BTS 2012 Report – The 2010 National Pancreas Allocation Scheme: A one-year review

by Maria Dalby – The introduction of the NHSBT National Pancreas Allocation Scheme in December 2010 has helped to reduce the waiting time for whole pancreas or islet transplantation without prolonging cold ischaemia times. According to Alex Hudson, statistician at the NHSBT who reviewed the one-year results, the scheme represents a successful integration of whole pancreas and islet allocation which has been able to maintain whole pancreas transplantation activity whilst significantly increasing islet activity and conversion rates.

The National Pancreas Allocation Scheme was created in response to increasing transplant activity in the UK, as well as national commissioning of an islet transplant programme and the introduction of the National Organ Retrieval Programme, with the broad aims of devising a transparent and evidence-based allocation process and improving equity in access to pancreas transplantation. The scheme relies on a complex point scoring system which, importantly, places patients waiting for whole pancreas and islet transplantation on a single list, and similarly makes organs from donors after brain death and circulatory death available on the same list. Whilst the overall objectives of the scheme include minimising very poor HLA mismatches, prioritising patients on dialysis over patients listed pre-emptively, and minimising cold ischaemia time, focus during the first year has been on prioritising patients with long (over 2 years’) waiting times, and on using donor BMI for deciding between whole pancreas or islets.

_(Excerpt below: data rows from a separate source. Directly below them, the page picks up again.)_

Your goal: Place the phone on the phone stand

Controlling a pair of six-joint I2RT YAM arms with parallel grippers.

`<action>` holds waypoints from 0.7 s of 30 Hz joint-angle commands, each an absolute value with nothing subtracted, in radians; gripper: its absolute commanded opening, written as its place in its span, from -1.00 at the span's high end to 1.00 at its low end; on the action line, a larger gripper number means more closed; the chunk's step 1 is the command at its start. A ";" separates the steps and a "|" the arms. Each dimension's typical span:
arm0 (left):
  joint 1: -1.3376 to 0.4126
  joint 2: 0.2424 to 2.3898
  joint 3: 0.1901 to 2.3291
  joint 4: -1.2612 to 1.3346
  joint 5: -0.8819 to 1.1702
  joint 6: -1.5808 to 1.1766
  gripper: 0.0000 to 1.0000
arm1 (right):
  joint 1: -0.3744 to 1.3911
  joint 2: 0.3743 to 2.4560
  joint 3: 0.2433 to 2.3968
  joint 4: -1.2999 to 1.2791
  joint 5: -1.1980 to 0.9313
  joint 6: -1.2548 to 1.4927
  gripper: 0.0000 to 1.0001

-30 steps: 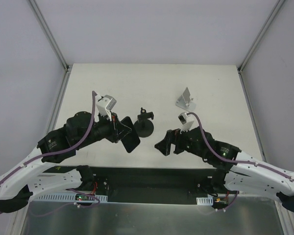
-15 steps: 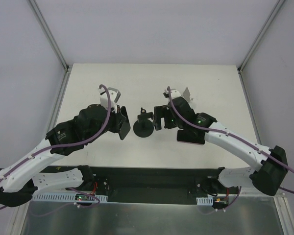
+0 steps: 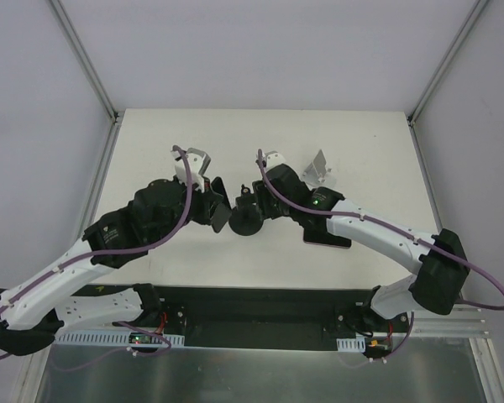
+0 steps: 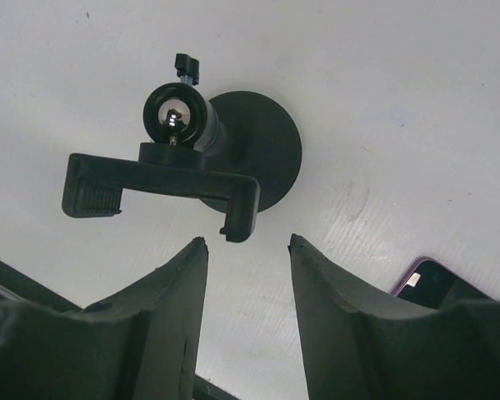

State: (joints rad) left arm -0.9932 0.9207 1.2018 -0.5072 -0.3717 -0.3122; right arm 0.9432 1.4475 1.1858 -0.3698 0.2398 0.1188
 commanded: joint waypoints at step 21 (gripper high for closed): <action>-0.985 0.690 1.020 -0.469 -0.150 -0.296 1.00 | 0.948 1.519 1.295 -0.298 0.270 0.012 0.98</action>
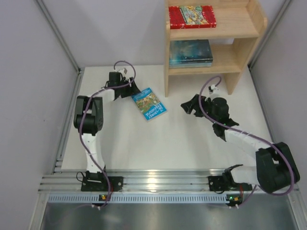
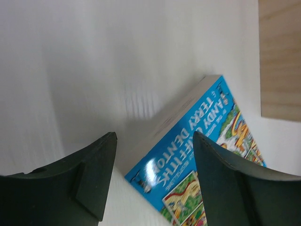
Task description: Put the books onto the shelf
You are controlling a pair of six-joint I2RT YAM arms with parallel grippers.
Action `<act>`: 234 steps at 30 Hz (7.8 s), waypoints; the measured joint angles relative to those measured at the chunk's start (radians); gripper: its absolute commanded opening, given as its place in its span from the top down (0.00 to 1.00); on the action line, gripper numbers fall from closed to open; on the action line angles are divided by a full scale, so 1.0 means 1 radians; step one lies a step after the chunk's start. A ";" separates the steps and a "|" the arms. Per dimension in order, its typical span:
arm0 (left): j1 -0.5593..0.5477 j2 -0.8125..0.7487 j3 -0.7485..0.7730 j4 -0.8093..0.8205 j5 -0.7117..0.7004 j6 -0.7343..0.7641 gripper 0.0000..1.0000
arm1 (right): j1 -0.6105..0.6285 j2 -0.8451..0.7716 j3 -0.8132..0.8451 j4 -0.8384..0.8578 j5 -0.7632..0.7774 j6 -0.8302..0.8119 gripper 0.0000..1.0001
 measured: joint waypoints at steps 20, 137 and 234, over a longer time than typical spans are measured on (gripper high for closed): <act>-0.132 -0.452 -0.603 0.051 -0.154 -0.111 0.30 | 0.051 0.664 0.181 0.463 0.058 0.176 0.33; -0.404 -0.866 -1.099 0.082 -0.033 -0.458 1.00 | 0.638 0.193 -0.295 0.290 0.406 0.282 0.30; -0.539 -0.952 -1.002 0.143 0.055 -0.514 1.00 | 0.512 0.259 -0.135 0.418 0.029 0.320 0.30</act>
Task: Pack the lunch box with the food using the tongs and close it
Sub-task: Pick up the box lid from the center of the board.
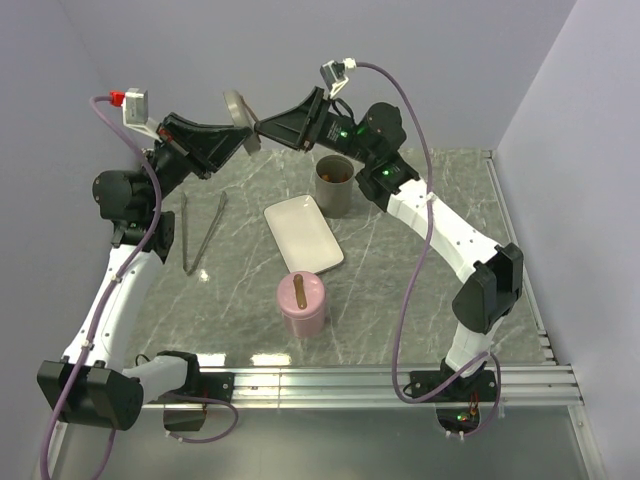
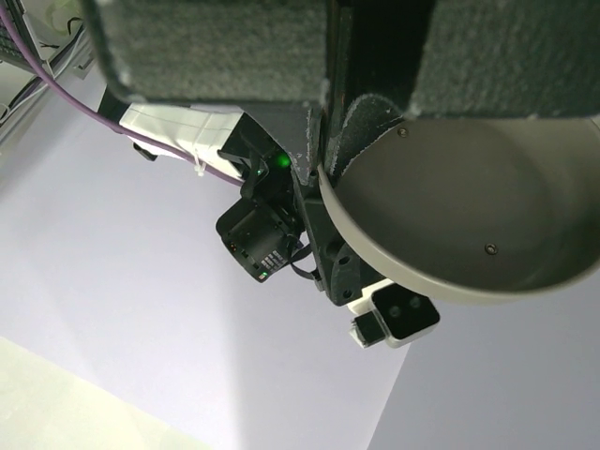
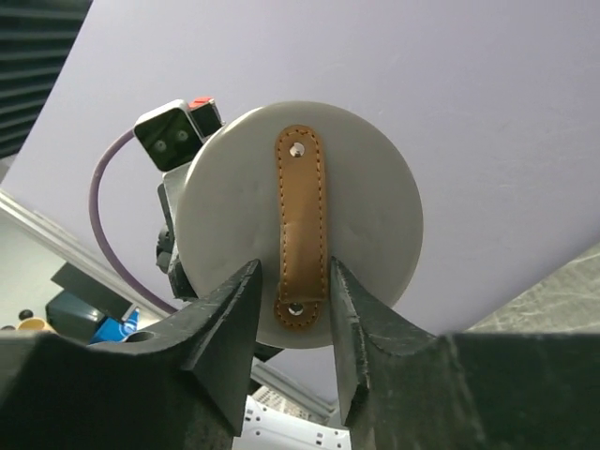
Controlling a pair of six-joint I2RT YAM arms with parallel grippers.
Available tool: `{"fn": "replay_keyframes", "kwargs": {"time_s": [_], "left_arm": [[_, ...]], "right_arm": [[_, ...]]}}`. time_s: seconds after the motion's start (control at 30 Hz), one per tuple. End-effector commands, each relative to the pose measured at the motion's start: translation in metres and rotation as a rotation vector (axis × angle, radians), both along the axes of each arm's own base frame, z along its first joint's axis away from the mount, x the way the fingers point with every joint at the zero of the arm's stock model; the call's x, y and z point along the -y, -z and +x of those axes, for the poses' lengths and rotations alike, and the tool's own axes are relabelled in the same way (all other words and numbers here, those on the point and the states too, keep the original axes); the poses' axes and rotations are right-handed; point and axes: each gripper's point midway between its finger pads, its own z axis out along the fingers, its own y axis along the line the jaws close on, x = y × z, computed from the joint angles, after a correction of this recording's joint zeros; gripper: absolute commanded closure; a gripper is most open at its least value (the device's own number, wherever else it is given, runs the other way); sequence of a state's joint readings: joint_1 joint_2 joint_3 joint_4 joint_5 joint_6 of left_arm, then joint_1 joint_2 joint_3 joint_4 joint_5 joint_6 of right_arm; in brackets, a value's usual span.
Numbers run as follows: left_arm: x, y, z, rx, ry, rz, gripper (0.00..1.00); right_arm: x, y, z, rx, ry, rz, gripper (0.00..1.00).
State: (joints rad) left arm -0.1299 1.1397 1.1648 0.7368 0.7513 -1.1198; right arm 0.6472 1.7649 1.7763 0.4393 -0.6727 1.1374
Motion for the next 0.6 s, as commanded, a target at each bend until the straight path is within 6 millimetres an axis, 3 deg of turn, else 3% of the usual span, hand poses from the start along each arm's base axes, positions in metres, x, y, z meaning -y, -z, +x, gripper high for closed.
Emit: {"fn": "replay_keyframes", "kwargs": {"time_s": [0.0,0.1,0.13,0.2,0.27,0.37,0.4,0.5,0.57], "left_arm": [[0.002,-0.012,-0.012,0.049,0.015,-0.025,1.0],[0.002,-0.012,-0.011,0.048,0.014,-0.024,1.0],[0.002,-0.011,-0.011,0.044,0.014,-0.024,0.99],[0.003,-0.008,-0.009,0.037,0.011,-0.018,0.99],[0.003,-0.004,-0.007,0.026,0.006,-0.011,0.98],[0.002,0.011,0.003,-0.025,-0.02,-0.001,0.8],[0.001,0.016,0.007,-0.037,-0.034,0.006,0.67],[-0.001,0.03,0.016,-0.068,-0.055,0.032,0.41],[-0.003,0.034,0.019,-0.082,-0.064,0.047,0.33]], "right_arm": [[-0.003,-0.009,-0.023,0.027,-0.088,0.038,0.58],[-0.004,-0.008,-0.023,0.022,-0.094,0.044,0.71],[-0.003,-0.009,-0.024,0.028,-0.094,0.045,0.82],[-0.003,-0.008,-0.023,0.031,-0.089,0.039,0.95],[-0.002,-0.008,-0.022,0.049,-0.079,0.026,1.0],[0.001,-0.002,-0.017,0.083,-0.04,-0.018,1.0],[0.005,0.0,-0.012,0.092,-0.017,-0.036,1.0],[0.017,0.01,0.002,0.155,0.094,-0.123,1.0],[0.03,0.021,0.015,0.218,0.194,-0.22,1.0]]}}
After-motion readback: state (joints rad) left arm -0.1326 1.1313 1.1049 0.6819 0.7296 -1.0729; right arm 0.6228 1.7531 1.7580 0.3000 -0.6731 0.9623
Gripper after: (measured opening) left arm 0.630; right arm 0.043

Overall, the number of whole pancreas transplantations remained stable, from 195 transplantations in the previous year to 194 during the first year of the scheme. The number of islet transplantations more than doubled, from 11 in the previous year to 24 during the first year of the scheme. Importantly, this increase was achieved without increasing the use of circulatory-death donors. Donor BMI proved an effective way of choosing between whole pancreas and islet transplants, with the majority of whole pancreas transplantations coming from donors with low BMI, and the majority of islets coming from donors with high BMI (Figure 1). Islet cells were isolated from a total of 67 donated pancreases, 24 of which were transplanted which represented an increase in the conversion rate from around 15% in the previous year to 36% during the first year of the scheme. Donor BMI significantly influenced the likelihood of transplantation; donor age did not.

The proportion of patients waiting for 2 years or more for a pancreas transplantation went from 21% in the previous year to 12% during the first year of the scheme; in the same period, the proportion of patients waiting for less than 1 year increased from 46% to 61%. Another finding during the first year of the scheme included a reduction in very poor HLA mismatches from 34% to 26%, whilst no change was seen in cold ischaemia times. Mr Hudson stressed that it is as yet too early to draw any firm conclusions regarding a scheme that has only been in operation for just over a year, but the early signs are encouraging and suggest that the scheme is on its way to achieving its objectives.

Figure 1. Donor BMI and patient selection for pancreas transplantation.